Additional headaches: the glm4_moe_lite architecture required a nightly SGLang build plus a bleeding-edge transformers commit (PR #17247), and Triton hit shared memory limits on Blackwell (114KB required vs 101KB available).

Bottom line: vLLM’s TRITON_MLA backend properly handles GLM-4.7-Flash’s MLA architecture and quantization on Blackwell. SGLang’s support is incomplete.

The Trade-off

Metric Winner Margin
MMLU Accuracy NVFP4 +2.1%
GSM8K Accuracy NVFP4 +1.5%
Single-query Speed AWQ +17%
Peak Throughput (seqs=64) AWQ +6%

The choice depends on your priorities:

Choose NVFP4 if:

  • Accuracy matters more than speed
  • You’re running complex reasoning tasks
  • You’re processing requests sequentially

Choose AWQ if:

  • Throughput is your primary constraint
  • You’re running batch workloads
  • The ~2% accuracy drop is acceptable

At high concurrency (64 parallel queries), AWQ’s advantage shrinks to just 6%—the GPU saturates and both quantizations hit similar memory bandwidth limits. The accuracy gap matters more than the speed gap at scale.

Test Configuration

Component Specification
GPU NVIDIA RTX 5090 (32GB VRAM)
CPU AMD Ryzen 9 9950X (16 cores)
RAM 192GB DDR5
vLLM Nightly build (v0.14.0rc2)
Attention TRITON_MLA (Multi-Head Latent Attention)

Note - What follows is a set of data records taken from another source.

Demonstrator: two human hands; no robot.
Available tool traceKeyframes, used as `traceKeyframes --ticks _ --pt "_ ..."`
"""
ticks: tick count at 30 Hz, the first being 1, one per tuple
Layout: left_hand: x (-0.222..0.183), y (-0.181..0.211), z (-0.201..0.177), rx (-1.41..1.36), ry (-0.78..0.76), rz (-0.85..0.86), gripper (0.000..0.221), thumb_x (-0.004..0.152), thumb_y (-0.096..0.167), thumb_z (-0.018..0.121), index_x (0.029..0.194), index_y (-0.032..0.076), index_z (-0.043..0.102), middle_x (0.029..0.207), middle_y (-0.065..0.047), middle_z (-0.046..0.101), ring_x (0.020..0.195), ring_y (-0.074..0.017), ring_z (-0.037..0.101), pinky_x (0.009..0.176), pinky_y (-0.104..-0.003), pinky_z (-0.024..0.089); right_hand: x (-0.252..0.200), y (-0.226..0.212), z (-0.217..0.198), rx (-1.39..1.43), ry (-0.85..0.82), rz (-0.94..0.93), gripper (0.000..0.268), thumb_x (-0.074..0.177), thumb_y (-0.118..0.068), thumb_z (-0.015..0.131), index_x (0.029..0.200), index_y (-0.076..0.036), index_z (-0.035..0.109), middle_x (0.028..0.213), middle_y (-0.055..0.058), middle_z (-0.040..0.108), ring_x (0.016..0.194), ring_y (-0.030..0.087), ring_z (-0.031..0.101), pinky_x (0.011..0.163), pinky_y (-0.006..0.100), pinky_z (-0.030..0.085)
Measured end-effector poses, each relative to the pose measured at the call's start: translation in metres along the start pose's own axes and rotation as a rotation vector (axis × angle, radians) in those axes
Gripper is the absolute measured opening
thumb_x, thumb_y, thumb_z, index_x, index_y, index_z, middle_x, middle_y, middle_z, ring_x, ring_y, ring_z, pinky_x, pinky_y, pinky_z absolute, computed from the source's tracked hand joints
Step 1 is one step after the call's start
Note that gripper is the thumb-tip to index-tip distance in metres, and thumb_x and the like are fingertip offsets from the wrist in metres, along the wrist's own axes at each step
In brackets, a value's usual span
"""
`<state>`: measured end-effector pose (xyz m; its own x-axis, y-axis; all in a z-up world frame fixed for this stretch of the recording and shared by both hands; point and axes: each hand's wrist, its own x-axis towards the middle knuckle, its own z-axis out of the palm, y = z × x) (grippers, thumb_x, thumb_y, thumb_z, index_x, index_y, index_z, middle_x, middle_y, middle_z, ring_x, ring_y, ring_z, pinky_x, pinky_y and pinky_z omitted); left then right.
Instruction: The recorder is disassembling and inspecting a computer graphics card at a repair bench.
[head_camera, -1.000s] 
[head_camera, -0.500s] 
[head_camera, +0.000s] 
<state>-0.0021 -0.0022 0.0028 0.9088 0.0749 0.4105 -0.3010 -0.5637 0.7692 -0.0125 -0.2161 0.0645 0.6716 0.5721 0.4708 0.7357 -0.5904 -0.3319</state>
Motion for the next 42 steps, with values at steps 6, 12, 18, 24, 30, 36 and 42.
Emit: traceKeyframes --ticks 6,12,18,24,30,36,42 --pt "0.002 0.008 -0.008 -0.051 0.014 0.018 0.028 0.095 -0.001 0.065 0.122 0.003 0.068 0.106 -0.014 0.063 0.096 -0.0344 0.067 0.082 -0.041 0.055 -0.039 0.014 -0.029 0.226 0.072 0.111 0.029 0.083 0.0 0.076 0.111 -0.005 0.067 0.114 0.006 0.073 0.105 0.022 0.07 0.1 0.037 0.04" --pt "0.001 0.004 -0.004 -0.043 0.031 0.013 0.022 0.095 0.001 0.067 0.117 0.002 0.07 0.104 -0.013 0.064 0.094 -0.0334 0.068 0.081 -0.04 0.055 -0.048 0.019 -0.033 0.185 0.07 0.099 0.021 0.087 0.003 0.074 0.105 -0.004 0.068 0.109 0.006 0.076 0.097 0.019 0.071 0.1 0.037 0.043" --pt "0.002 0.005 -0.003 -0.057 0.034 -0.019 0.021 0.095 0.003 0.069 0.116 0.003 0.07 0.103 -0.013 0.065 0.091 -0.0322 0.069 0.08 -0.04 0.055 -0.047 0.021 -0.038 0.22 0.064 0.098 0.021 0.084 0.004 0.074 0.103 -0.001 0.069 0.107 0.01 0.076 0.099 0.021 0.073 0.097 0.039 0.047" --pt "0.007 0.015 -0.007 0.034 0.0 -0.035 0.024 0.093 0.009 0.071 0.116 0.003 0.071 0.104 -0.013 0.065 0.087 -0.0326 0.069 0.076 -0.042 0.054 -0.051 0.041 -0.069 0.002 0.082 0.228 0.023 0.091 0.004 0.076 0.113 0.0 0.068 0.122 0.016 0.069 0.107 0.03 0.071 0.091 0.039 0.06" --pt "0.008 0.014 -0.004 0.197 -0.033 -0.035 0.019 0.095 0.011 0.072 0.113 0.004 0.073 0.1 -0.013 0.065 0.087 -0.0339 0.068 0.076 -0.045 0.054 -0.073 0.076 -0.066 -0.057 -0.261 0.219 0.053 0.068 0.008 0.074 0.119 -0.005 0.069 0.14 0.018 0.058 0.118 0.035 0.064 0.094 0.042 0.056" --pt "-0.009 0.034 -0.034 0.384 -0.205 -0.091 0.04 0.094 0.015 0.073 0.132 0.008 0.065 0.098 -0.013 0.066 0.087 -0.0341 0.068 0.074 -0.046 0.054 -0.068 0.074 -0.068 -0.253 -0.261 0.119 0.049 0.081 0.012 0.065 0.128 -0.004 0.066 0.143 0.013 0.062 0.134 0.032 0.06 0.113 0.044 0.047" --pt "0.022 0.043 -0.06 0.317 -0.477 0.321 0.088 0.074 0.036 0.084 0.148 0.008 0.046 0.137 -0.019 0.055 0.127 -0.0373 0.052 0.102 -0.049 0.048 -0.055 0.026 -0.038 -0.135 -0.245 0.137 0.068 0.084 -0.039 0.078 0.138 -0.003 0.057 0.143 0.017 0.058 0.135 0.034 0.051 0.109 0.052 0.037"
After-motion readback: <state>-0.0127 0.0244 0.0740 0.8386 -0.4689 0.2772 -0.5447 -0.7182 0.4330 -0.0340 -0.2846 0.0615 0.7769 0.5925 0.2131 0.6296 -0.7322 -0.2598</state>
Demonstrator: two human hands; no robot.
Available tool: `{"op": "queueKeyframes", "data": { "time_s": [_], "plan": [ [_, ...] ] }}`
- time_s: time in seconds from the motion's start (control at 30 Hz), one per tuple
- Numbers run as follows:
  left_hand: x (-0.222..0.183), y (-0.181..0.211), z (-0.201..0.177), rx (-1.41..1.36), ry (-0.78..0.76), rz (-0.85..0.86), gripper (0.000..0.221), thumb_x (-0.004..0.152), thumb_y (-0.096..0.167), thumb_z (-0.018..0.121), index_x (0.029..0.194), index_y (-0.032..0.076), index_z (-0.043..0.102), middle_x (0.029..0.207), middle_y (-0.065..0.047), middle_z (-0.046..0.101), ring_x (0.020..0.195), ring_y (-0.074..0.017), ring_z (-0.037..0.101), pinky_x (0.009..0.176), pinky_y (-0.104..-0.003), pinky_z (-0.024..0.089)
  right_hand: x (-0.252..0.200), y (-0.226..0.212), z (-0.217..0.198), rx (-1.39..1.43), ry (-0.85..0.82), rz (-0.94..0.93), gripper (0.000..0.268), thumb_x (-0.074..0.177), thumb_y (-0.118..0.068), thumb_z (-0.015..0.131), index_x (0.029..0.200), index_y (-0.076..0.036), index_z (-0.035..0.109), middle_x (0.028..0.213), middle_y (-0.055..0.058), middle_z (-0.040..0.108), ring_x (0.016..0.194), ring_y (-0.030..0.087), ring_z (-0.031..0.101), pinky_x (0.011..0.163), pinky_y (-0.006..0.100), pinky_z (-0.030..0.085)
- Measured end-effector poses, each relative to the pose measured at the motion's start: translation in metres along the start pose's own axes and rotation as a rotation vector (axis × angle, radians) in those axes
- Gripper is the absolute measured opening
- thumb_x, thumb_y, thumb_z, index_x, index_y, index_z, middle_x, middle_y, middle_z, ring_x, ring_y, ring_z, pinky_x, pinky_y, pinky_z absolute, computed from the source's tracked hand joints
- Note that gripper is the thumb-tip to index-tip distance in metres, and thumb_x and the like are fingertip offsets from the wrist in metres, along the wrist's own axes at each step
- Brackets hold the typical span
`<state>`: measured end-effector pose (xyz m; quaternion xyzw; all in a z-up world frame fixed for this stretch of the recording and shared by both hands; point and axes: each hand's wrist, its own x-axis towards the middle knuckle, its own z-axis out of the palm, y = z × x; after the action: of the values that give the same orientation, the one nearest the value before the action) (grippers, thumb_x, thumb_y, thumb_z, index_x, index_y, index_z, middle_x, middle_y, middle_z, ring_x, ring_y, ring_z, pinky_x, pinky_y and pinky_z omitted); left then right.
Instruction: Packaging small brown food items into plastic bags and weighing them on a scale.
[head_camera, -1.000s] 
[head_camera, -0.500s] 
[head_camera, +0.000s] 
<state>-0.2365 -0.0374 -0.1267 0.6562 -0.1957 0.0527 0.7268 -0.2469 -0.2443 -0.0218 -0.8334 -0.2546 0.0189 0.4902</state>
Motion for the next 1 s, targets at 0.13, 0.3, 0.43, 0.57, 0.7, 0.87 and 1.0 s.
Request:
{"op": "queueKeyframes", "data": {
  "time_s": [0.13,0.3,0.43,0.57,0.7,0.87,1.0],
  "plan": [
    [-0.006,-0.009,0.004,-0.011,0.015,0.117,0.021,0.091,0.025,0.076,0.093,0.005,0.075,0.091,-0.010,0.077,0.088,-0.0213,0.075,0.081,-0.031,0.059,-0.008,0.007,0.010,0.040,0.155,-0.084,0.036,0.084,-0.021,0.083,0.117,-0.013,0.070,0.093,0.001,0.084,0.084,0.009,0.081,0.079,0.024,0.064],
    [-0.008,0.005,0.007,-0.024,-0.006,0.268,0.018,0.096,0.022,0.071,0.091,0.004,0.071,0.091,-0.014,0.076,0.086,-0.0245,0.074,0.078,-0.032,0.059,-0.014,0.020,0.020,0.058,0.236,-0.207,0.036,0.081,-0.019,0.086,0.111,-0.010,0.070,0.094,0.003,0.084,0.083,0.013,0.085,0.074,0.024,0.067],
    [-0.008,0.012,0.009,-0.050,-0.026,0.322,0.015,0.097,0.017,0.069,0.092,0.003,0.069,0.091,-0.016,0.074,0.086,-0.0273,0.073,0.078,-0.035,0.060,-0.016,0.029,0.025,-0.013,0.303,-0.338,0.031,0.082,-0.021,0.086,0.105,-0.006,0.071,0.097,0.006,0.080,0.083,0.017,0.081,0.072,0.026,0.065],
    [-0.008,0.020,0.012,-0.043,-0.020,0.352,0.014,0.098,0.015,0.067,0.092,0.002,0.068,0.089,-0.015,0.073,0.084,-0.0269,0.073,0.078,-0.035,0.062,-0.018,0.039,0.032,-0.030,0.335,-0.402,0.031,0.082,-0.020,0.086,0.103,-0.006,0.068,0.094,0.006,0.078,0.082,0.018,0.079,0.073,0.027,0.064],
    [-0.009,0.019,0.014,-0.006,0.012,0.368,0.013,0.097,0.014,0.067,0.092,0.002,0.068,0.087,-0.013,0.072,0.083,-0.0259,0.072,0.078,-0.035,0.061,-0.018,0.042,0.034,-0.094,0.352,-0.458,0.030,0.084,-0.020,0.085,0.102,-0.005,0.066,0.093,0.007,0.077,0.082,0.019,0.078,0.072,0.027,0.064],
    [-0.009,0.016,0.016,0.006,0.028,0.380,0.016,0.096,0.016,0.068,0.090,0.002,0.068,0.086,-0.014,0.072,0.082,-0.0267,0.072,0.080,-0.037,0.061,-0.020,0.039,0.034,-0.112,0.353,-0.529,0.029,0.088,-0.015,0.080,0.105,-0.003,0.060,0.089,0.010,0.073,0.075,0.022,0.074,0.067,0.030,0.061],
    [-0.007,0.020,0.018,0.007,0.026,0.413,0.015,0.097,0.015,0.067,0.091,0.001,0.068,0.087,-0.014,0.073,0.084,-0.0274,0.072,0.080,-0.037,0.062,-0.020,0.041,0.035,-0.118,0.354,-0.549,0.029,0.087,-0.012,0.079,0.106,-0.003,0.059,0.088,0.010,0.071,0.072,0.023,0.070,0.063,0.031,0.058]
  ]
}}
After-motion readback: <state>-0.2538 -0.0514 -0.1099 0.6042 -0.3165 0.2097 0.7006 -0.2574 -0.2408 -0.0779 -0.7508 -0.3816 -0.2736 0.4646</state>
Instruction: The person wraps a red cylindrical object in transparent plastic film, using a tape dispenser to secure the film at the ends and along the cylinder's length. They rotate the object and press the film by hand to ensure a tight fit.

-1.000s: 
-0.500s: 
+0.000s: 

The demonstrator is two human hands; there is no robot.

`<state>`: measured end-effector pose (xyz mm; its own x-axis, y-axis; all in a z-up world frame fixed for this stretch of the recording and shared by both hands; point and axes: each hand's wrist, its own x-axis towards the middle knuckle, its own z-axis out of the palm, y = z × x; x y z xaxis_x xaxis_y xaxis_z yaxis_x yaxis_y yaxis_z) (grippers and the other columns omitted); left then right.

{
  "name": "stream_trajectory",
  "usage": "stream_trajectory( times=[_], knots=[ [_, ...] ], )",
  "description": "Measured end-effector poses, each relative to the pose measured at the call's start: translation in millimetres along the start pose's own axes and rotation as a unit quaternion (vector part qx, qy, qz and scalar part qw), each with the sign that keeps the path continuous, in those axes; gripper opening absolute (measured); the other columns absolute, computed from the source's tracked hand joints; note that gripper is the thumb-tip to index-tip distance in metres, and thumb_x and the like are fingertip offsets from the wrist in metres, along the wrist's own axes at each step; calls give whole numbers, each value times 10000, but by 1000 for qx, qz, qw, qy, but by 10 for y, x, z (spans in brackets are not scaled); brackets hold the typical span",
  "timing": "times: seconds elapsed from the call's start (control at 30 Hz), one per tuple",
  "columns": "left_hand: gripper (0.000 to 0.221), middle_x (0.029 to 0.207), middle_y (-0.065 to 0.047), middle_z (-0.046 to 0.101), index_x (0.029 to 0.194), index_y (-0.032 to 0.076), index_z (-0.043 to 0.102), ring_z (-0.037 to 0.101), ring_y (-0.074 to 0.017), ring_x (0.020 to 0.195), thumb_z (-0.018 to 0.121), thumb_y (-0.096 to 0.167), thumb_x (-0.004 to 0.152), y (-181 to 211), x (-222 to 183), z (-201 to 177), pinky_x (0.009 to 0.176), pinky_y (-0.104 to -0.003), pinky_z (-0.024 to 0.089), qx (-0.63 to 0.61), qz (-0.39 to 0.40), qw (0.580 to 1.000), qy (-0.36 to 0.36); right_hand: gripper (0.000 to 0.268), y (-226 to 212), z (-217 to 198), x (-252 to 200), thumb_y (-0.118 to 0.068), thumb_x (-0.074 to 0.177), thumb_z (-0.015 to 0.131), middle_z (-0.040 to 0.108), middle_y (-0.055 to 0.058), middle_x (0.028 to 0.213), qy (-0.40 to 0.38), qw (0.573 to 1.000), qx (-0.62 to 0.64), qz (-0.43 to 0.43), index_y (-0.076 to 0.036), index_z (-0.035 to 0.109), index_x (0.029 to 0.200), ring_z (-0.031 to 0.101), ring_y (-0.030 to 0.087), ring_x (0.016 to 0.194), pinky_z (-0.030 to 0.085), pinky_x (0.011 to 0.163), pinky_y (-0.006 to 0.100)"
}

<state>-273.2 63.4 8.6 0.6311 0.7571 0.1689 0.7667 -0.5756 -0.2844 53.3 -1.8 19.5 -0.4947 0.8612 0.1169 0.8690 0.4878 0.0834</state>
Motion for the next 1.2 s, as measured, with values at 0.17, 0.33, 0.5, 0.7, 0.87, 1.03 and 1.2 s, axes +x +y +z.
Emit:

Two vLLM configurations tested:

Setting Config 1 Config 2
max-model-len 8192 2048
max-num-seqs 16 64
max-num-batched-tokens 4096 2048
gpu-memory-utilization 0.90 0.90

Conclusion

The snowstorm still has not arrived but it did hit 10F overnight. By morning, the pond outside my kitchen window was completely frozen over and a clear answer in the data appeared: AWQ trades a small amount of accuracy for meaningful throughput gains.

FP4 quantization preserves more model fidelity—the floating-point representation handles edge cases better than integer approximations. But AWQ’s mature Marlin kernels extract more performance from the hardware right now.

As FP4 kernel optimization matures (it’s a newer format, especially on Blackwell), this gap may narrow. For today, the choice is clear: accuracy-sensitive work gets NVFP4, throughput-sensitive work gets AWQ.

The space heater—I mean, GPU—continues its work.